According to Spotify Wrapped and its very scientific, very foolproof, very reliable set of formulas and mathematics (mathematics?!?), I am 37 years old. I am, in fact, 25. Spotify tells me that it has calculated my “listening age” (is this what we’re calling it now?) based on the fact that I am “into music from the Early 2000s.” I think I just played the Shrek soundtrack one too many times on repeat, but alas, this was enough to skew Spotify’s algorithm.
Spotify Wrapped day has just come to pass, resulting in swarms of Spotify users taking to Instagram, Facebook, and X to tell the whole world about their Top Artists and Songs of the year. It is a joyous occasion, yes, especially if you’ve managed to wrangle some of the cooler albums into your Top Five (and not, say, the soundtracks to Wicked and Wicked: For Good, for all you musical theater nerds out there). However, the app has introduced a new piece of information to share on socials: your listening age, which reveals how old you really are based on the songs of the era you listen to the most.
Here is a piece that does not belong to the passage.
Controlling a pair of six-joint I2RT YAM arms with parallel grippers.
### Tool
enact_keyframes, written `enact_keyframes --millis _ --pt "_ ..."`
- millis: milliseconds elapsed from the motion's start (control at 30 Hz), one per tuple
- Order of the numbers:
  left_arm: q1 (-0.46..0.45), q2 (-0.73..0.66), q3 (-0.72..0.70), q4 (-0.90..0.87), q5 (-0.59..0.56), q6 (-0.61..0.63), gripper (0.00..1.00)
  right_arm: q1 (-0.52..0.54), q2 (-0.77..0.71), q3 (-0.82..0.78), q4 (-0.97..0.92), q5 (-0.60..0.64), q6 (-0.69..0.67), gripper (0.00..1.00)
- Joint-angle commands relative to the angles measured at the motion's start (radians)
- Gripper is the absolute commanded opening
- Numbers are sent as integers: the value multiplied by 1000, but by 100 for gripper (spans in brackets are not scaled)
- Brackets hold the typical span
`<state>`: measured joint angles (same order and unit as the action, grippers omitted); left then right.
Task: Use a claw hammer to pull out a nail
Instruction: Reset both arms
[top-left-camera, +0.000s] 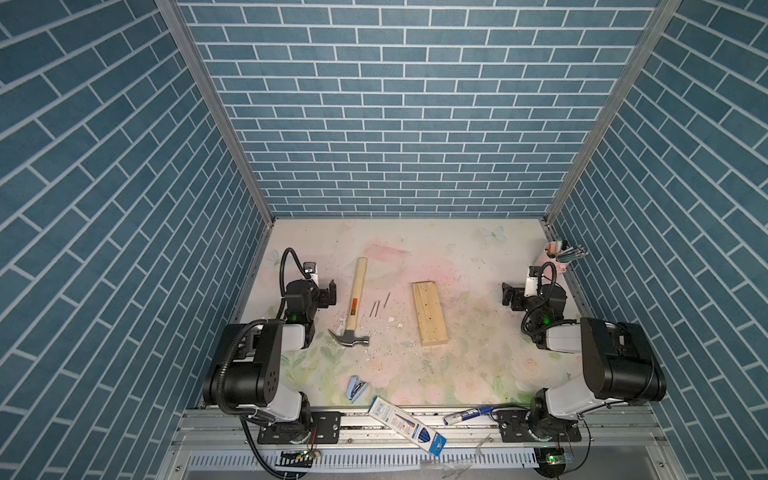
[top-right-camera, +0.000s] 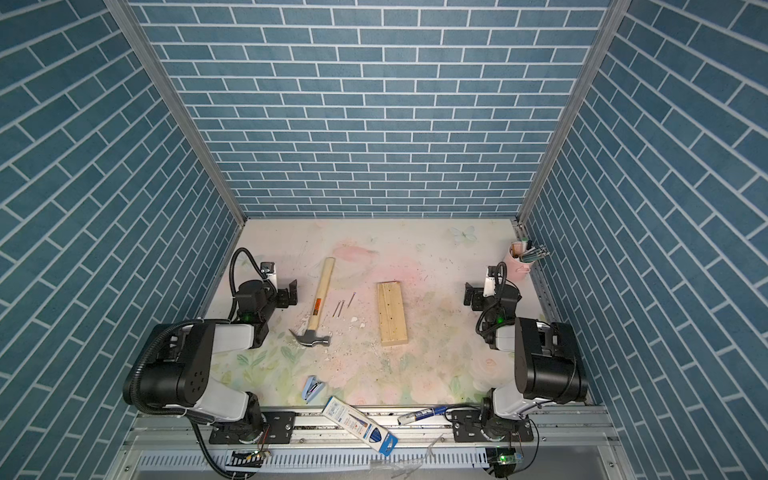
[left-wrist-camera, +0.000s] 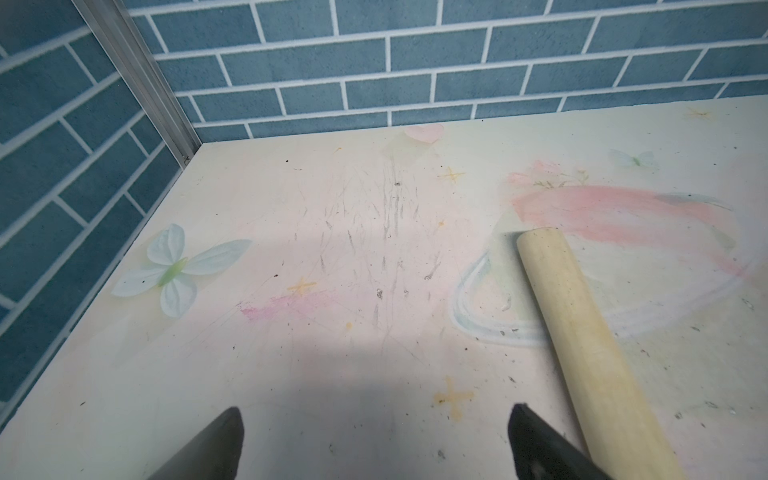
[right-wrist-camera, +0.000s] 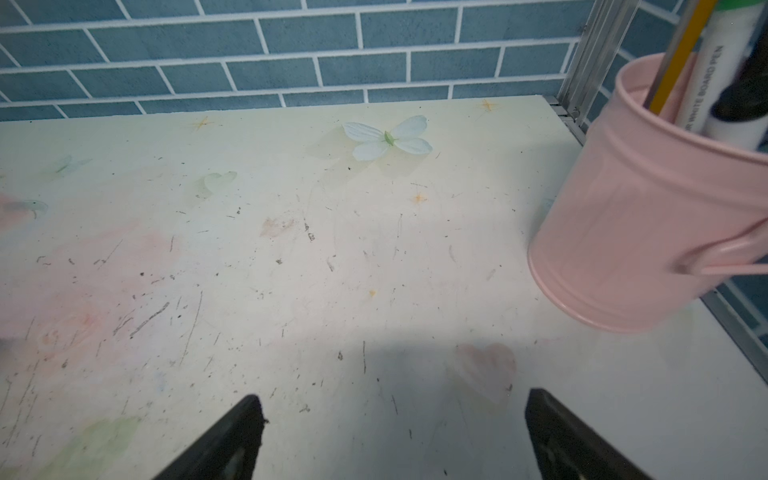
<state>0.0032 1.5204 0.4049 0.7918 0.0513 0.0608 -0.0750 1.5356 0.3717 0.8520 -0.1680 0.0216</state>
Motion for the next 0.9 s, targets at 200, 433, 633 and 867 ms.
enact_keyframes --millis 200,433,633,867 --pt "6 -13 -55 122 142 61 99 -3 3 18 11 7 4 99" --pt "6 -13 -55 129 -17 -9 99 -3 2 18 12 7 3 99" --pt "25 -20 -78 148 2 -24 99 -3 2 18 12 7 3 99" --pt "32 -5 -53 126 95 7 99 -3 3 18 11 7 3 99"
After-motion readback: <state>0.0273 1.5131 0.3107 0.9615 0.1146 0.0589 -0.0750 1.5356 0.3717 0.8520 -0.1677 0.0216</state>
While Spotify seems to have predicted some users’ listening ages more or less accurately, others have been deemed much older. The oldest listening age I’ve seen so far on the Internet has been 100, for users who enjoy tracks from the late ‘30s.
Spotify has released the rationale for its different Wrapped statistics, which includes an explanation of the logic behind our listening ages. “Your Listening Age is based on the idea of a ‘reminiscence bump, which is the tendency to feel most connected to the music from your younger years.” I suppose this sounds legitimate.
Spotify goes on to describe how it looks at the release dates of all the songs you’ve played this year, identifies the “five-year span of music” that you engage with more than other listeners of your age, and then labels that span as your “reminiscence bump,” or the time when all the favorite songs of your formative years cropped up.
“For example, if you listen to way more music from the late 1970s than others your age, we playfully hypothesize that your “listening” age is 63 today,” Spotify explained in their statement. “The age of someone who would have been in their formative years in the late 1970s.”